DHARAMSALA, India — The political leader of Tibetans in exile, Lobsang Sangay, vowed after being re-elected on Wednesday to convince the international community to renew its interest in his people’s plight and back his campaign for China to grant Tibet autonomy.
Sangay, who has led the 150,000-odd Tibetan worldwide diaspora since religious leader the Dalai Lama gave up political power in 2011, won 57 percent of nearly 60,000 votes cast, Tibetan officials said in the Indian hill town of Dharamsala.
Speaking to Reuters after the election results were announced, Sangay said Tibet’s struggle for autonomy was “not talked about as much” as a few years ago in Western countries now preoccupied with a raging war in Syria and a refugee crisis in Europe.
“With the economic growth of China, they [Chinese leaders] have become politically and diplomatically more powerful,” he told Reuters at his office overlooking the Himalayas in Dharamsala, where the Central Tibetan Administration (CTA) is based. No country recognizes the body, and China has declined to talk to it.

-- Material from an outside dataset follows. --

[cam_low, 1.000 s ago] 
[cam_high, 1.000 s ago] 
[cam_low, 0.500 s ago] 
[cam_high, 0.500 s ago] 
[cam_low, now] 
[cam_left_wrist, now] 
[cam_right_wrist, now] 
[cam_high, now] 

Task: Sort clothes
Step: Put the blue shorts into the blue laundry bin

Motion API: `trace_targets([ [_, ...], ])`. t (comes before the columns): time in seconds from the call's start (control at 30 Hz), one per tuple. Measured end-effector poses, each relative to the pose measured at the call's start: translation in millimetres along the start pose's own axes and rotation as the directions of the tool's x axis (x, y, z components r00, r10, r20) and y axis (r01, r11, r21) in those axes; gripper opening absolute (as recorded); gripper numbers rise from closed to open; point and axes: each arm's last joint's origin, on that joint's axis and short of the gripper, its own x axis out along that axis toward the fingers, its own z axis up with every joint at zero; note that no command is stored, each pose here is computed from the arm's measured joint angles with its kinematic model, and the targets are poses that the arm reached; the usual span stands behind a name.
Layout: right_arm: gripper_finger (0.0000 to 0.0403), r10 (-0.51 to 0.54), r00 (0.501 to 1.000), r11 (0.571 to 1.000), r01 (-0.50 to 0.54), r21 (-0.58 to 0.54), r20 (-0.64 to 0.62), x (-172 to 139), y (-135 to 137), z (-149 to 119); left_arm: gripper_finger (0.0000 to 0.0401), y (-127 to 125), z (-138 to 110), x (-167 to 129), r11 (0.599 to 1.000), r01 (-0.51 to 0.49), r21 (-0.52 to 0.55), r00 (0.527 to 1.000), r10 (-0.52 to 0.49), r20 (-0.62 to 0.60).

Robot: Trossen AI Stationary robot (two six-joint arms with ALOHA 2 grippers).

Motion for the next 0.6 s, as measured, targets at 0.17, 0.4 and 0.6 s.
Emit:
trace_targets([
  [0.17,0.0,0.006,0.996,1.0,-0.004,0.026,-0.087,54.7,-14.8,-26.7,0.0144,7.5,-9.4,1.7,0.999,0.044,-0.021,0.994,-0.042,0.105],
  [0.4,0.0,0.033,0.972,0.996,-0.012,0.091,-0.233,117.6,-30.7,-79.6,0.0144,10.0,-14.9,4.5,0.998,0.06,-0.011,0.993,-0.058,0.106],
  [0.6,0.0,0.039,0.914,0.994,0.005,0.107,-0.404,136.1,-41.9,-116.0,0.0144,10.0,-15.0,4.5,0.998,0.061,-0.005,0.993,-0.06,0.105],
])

“Human rights are secondary to investment [in the West]. I will be traveling more to promote awareness about Tibet,” he said, seated below a framed photo of the Dalai Lama and an image of Sangay superimposed below him. Sangay said the picture was made and framed in Tibet, and then smuggled to him.
Beijing’s growing economic might has slowly pushed the Tibetan cause out of the international limelight. The Dalai Lama has been denied audiences with several world leaders in recent years, including the Pope.
The Dalai Lama, 81, has sought to build a democratic system of government for exiled Tibetans strong enough to hold the community together and negotiate with China after his death.
Competing assertions over who will succeed the Dalai Lama once he dies have reinforced the need for a leader with democratic legitimacy.
No Sign of China Softening
Sangay, who will head the CTA for a second five-year term, triumphed after a campaign that was marked by bitter rivalry between the candidates, which earned rare rebukes from the Dalai Lama who refused to meet with the main contenders while the mudslinging went on.
“I voted for him [Sangay] because of his educated background,” said Choezin, a 53-year-old crimson-robed monk who fled Tibet in 1985 to settle in Dharamsala, the exiled government’s base.
“His Holiness wants somebody who can continue the work he has done. He has said Sangay is the right man.”
Sangay, like the Dalai Lama and most Tibetans, backs the so-called middle way that seeks autonomy within China. But in his first term he made no headway convincing the Chinese to talk.
On Wednesday, Sangay said he saw “no new signals” from the Chinese that they would soften their approach to Tibet.
Formal negotiations between China and the Dalai Lama’s representatives broke down in 2010, and the stalemate since has cast a pall over Tibetans in exile.
China describes the incorporation of Tibet into its territory in 1951 as a “peaceful liberation,” and says it has brought development to what was a backward region.
Exile groups say they seek genuine autonomy for Tibet, rather than independence. China says Tibet already has genuine autonomy, and that exile groups seek to split the country.
Tibetans accuse China of eroding their deeply Buddhist culture and flooding the region with ethnic Han Chinese.
Tibetan Buddhism holds that the soul of a senior lama is reincarnated in the body of a child after he dies. China says it must sign off on the reincarnation of the Dalai Lama, who fled to India in 1959 after a failed uprising.